Здесь происходило собрание жильцов квартиры. Рябой открыл дверь, и в коридор вырвались доселе приглушенные крики.
— Мы разнополые! — молодая увядшая женщина вертела перед собой подростка и так и сяк, видимо, полагая, что и вторичных признаков достаточно для установления простой истины — ребенок мужеского полу.
— А у меня псих, понимаешь ты это, псих! — баба в платке, со своей стороны, выталкивала в круг верзилу с блуждающей по лицу улыбкой.

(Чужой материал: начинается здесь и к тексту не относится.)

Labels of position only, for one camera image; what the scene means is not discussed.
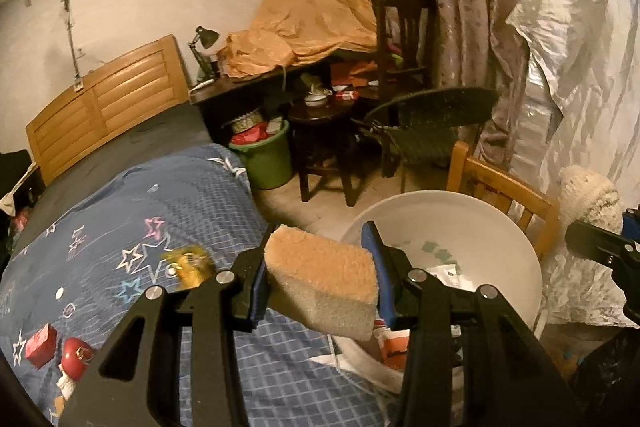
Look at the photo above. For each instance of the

— Ты справку покажь, — требовала Марья, жена рябого.
— И покажу!
— И покажи!
— Марья, никшни, — прикрикнул на жену рябой. — Этот пришел, из исполкома.
Все прикусили языки.
— Там он, это, в сортире. Интересуется, — сказал он неопределенно. — А мы что… пожалуйста. — Рябой демонстративно открыл настежь дверь в коридор. — Давай, — пригласил он всех высказываться, — без базара только.
— Мы разнополые! — ринулась в атаку молодая.
— Цыц ты. Говори, — ткнул он пальцем в старуху Любовь Матвеевну.